Dann geht es ans Selbstherstellen: "Natürlich nicht aus Silber, das wäre nicht nur zu teuer, sondern technisch auch nicht umzusetzen, da es nur in heißem Zustand geformt werden kann", betont Hahn. Und so nehmen die Schüler Ersatz-Materialien wie Korken, Alufolie und Draht, um ihr eigenes Krabbeltier zu formen.

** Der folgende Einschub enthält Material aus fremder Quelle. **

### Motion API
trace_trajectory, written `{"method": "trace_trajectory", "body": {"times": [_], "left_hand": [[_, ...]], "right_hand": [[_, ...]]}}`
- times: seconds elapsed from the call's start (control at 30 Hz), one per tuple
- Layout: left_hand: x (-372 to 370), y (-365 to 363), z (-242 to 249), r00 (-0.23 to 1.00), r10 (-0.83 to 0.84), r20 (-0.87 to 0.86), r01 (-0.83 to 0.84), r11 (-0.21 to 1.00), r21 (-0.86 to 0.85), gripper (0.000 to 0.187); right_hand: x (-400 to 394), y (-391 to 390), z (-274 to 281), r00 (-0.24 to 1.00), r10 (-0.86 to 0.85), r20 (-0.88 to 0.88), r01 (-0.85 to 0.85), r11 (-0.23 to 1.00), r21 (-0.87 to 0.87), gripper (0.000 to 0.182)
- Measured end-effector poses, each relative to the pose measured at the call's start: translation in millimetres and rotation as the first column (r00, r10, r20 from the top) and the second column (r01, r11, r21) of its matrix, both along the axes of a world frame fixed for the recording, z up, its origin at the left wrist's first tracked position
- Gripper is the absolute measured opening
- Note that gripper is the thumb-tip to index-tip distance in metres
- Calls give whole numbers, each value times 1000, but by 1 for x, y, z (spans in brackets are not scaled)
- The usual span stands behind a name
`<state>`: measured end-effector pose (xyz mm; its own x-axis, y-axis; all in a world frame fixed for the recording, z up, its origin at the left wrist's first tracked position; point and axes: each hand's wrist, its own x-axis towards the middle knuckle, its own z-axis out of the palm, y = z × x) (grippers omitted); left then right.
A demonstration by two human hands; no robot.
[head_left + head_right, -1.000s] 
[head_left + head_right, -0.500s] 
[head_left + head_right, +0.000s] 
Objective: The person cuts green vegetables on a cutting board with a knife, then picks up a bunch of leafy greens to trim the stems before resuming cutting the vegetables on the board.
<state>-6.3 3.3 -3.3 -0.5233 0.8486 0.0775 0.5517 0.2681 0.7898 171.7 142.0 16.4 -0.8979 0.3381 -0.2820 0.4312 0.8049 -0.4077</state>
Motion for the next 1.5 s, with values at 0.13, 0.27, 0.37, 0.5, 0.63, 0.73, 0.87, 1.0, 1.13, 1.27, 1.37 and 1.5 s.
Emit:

An einem Prototyp führt Hahn vor, wie die Silber-Ameisen aussehen können, und dann legen die Mädchen und Jungen los. Die Vorster umwickeln drei unterschiedlich große Korkenstücke mit Alufolie, stechen mit Mikadostäben Löcher hinein und verbinden sie mit Draht zu einem dreigliedrigen Körper. Danach müssen noch Löcher für sechs Beine und zwei Fühler gestochen werden. Das Ganze ist gar nicht so einfach, vielfach wehrt sich der durch die Alufolie verstärkte Korken gegen das Löcherstechen. Aber mit ein bisschen Hilfe entstehen schöne Ameisen. Allein durch die verschiedene Verankerung der Gliedmaßen in den Körper erhalten die silbrigen Ameisen ein ganz unterschiedliches Aussehen. Gemeinsam mit ihrer Lehrerin Britta Richter und Praktikantin Gudrun Hauke machen sich die 25 Schulkinder wieder auf den Weg nach Vorst — mit ihren Silber-Ameisen im Gepäck.